START Data extracts
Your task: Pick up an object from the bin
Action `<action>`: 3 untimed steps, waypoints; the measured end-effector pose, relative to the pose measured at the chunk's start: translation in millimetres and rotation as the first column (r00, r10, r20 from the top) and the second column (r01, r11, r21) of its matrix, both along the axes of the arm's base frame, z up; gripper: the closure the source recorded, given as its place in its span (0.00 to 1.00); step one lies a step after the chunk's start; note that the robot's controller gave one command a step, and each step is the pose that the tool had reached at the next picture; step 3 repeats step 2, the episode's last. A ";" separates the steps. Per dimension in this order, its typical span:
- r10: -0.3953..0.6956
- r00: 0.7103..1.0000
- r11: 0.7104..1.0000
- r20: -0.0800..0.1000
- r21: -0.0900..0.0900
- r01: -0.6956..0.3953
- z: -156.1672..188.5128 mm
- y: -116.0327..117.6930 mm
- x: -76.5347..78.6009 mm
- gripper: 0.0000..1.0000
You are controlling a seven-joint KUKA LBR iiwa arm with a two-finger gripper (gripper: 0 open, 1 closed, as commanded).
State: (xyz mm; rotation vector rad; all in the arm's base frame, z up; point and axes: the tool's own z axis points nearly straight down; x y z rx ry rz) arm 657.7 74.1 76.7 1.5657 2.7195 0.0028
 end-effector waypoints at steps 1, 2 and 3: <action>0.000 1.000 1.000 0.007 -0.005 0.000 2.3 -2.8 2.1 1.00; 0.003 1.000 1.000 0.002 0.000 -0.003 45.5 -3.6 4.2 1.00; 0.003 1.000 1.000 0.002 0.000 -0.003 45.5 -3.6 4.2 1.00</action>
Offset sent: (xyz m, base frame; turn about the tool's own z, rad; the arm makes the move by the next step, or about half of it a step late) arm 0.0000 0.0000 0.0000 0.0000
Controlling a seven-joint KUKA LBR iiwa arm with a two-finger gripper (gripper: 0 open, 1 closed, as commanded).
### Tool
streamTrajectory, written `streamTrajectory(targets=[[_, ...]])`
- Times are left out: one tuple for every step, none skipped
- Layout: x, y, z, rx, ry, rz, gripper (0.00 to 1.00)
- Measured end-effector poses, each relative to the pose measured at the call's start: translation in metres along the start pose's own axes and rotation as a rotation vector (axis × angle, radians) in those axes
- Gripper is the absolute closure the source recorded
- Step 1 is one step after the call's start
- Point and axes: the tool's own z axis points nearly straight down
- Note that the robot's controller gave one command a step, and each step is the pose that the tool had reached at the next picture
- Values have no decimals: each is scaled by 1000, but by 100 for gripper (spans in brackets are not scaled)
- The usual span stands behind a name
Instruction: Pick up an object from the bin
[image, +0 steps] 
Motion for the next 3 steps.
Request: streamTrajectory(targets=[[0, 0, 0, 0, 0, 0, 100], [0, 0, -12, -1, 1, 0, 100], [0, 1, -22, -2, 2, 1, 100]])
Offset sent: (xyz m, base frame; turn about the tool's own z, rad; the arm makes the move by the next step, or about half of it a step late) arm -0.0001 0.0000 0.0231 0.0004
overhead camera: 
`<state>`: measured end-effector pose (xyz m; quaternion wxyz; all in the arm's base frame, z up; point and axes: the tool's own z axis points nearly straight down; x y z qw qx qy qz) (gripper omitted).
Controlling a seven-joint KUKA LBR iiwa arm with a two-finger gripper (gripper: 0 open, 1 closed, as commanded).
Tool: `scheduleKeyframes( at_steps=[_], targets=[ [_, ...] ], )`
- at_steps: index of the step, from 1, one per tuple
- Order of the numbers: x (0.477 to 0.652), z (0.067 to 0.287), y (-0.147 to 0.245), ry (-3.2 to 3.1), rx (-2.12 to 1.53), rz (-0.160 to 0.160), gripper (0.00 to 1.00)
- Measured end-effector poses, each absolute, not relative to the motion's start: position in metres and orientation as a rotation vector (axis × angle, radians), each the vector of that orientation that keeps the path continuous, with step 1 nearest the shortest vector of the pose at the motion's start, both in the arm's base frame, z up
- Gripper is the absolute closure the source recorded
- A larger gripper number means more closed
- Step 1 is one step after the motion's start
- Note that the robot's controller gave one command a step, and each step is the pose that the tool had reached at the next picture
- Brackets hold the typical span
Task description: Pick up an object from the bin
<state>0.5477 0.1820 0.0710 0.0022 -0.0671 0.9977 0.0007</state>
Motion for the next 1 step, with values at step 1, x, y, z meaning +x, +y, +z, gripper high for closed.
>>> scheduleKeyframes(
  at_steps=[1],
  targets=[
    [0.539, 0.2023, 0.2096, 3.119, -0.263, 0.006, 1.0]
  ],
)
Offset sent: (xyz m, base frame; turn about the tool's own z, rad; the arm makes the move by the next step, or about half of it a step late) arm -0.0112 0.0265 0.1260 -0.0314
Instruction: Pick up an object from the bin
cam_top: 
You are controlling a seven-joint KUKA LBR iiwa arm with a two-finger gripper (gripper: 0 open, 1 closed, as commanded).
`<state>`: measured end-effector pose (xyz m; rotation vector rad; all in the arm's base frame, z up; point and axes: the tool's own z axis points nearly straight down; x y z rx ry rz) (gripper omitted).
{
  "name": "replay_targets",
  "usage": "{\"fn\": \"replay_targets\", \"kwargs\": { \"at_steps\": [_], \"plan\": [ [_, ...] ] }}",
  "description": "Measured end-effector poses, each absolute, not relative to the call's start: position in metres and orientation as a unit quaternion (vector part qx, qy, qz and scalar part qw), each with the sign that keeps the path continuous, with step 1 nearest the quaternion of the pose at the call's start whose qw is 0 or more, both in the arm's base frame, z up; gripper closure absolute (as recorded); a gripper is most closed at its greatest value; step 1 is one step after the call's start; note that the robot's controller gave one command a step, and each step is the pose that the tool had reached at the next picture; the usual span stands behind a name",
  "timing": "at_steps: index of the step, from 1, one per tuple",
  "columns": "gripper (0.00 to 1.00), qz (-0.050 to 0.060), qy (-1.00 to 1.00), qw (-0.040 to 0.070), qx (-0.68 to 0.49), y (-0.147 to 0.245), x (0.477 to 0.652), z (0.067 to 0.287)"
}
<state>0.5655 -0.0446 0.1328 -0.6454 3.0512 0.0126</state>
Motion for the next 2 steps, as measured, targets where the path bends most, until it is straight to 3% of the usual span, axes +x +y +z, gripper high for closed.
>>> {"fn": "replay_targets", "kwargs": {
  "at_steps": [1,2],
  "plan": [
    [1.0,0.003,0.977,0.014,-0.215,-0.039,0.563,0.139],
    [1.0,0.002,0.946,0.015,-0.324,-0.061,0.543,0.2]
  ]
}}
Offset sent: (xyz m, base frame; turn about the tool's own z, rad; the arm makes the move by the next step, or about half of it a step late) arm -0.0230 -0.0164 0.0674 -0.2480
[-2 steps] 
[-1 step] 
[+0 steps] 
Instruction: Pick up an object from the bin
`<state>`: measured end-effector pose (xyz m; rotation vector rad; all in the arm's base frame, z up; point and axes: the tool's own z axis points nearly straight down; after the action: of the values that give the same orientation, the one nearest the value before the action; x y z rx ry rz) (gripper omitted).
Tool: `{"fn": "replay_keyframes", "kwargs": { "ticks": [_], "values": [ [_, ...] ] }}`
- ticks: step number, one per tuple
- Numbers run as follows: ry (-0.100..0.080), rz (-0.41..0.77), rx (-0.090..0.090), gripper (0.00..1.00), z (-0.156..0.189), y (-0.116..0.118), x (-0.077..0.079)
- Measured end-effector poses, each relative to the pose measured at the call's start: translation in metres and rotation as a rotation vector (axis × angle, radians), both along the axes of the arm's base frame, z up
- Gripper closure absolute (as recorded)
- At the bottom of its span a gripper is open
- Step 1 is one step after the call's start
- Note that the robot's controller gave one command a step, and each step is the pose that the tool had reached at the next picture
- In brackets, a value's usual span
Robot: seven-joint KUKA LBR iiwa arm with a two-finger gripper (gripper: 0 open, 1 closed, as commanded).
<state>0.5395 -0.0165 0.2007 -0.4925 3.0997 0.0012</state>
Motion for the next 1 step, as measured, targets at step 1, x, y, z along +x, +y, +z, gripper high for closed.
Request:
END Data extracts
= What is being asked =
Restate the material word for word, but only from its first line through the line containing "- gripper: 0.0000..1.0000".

= Completed task =
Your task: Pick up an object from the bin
Action `<action>`: 3 untimed steps, waypoints; the measured end-effector pose, relative to the pose measured at the chunk's start: translation in millimetres and rotation as the first column (r00, r10, r20 from the top) and the second column (r01, r11, r21) of its matrix, both along the axes of the arm's base frame, z up; gripper: the closure the source recorded, given as its place in its span (0.00 to 1.00); step one lies a step after the chunk's start; note that the robot's controller gave one command a step, and each step is the pose that the tool had reached at the next picture; step 3 repeats step 2, the episode's last. A ";" separates the steps. Per dimension in this order, its typical span:
- r10: -0.3953..0.6956
- r00: 0.7103..1.0000
- r11: 0.7104..1.0000
- r20: -0.0800..0.1000
- r21: -0.0900..0.0900
- r01: -0.6956..0.3953
- z: -156.1672..188.5128 mm
- y: -116.0327..117.6930 mm
- x: -76.5347..78.6009 mm
- gripper: 0.0000..1.0000

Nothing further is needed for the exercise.